It’s yet another horrifying, “what if” post-9-11 scenario. Nearly 100,000 fans pack the Rose Bowl in Pasadena, California, to watch the year’s national college football championship game unfold when, suddenly, multiple small explosions erupt in one section of seats, followed by successive explosions in other seats.
Dozens are killed and hundreds injured, all on live national television. It’s a public spectacle to rival 9-11—a terrorist’s dream. Speculation centers on suicide bombers, but the cause is even more unnerving: GPS-guided, grenade-dispersing mortars, fired from the hills six miles away, by terrorists who fled discreetly by car before the rounds even reached their target.
The scenario comes not from a movie or an expert peddling a book, but from respected think tank RAND Corp., in a report requested by the U.S. Department of Homeland Security (DHS) Science and Technology Directorate, about the prospect of advanced conventional weapons falling into terrorists’ hands.

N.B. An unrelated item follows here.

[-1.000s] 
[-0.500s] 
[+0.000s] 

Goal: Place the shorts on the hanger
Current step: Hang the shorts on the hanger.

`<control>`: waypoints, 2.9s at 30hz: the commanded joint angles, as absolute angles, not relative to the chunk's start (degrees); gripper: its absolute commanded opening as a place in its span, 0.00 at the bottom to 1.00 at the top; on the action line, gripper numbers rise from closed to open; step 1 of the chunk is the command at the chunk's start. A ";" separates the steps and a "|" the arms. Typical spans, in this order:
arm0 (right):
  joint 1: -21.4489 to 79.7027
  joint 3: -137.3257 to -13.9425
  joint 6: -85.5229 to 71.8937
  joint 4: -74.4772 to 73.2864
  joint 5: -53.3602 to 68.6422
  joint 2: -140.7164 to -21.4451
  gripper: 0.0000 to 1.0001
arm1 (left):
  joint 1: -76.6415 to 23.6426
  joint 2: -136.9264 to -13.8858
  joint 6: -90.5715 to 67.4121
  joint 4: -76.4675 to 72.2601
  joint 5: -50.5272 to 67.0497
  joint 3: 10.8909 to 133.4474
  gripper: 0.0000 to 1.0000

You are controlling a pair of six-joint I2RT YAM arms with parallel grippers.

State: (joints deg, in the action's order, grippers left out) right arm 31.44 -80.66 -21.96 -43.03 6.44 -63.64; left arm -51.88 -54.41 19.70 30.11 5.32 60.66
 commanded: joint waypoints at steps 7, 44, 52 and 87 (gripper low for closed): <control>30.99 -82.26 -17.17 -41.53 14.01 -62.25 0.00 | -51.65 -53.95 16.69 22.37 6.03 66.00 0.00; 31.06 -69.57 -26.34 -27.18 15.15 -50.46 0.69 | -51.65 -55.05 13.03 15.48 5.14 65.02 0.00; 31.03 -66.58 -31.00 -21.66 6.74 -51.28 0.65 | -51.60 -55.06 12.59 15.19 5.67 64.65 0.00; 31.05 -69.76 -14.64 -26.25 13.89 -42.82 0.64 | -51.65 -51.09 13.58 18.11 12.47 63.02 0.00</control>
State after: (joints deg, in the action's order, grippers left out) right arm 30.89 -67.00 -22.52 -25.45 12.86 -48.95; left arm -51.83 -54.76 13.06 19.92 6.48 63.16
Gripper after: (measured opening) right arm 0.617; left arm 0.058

The report considers technologies including computerized sniper targeting systems, antitank weapons, and new, “smart” exploding firearm ammunition, which is deadly even if the user does not have a clear line-of-sight to a target. Each, RAND says, is a “game changing” weapon that could subvert common security practice because “attacks could come from far beyond any controllable security perimeter.”
Terrorists have only sought to obtain one, better-known advanced conventional weapon: man-portable air defense systems (MANPADS), more commonly known as shoulder-fired anti-aircraft missiles, according to the report. They have been used against civilian airliners on several occasions, including a failed 2002 attack on an Israeli airliner taking off from Mombasa, Kenya.
RAND, however, found that U.S. and international efforts to combat the spread and use of MANPADS offer a model for preventing the spread and use of other such conventional weapons.
The best method for preventing the weapons’ use, RAND argues, is inclusion of technical controls, such as a “trusted component” necessary for the system to work. For example, existing technology could require encryption keys for projectiles, like mortars, to use guidance data. Such controls, however, are usually only effective when built into systems from the design phase, not added as an afterthought. But with regard to advanced conventional weapons, codes or keys like those required to use nuclear weapons are viewed by the U.S. military as an unwanted inconvenience that could prove deadly in the field of battle.
There have been efforts to restrain trafficking in these weapons. In 2005, the United States convicted British arms dealer Hemant Lakhani of attempting to sell Russian MANPADS to a cooperating U.S. witness. The witness had told Lakhani that he wanted to purchase the weapons so that he could shoot down a U.S. airliner.
The expected growth in use of one specific system—GPS-guided mortars—and terrorists’ historical use of conventional mortars, in places like Iraq and even Northern Ireland, leads RAND’s experts to recommend U.S. action, and “soon.” This should begin with technical study by DHS and other federal agencies, and diplomatic collaboration with foreign countries. Even if these controls are not airtight, they would ideally make it too difficult, expensive, and risky for terrorist groups to want to acquire the systems, says the study.
In the field, awareness provides the best defense against advanced conventional weapons that have already fallen into the wrong hands, RAND’s experts argue. That means that protective agencies like the U.S. Secret Service and its counterparts, as well as operators of critical infrastructure sites, must now consider unseen threats from as far as a mile away, not just those within physical view.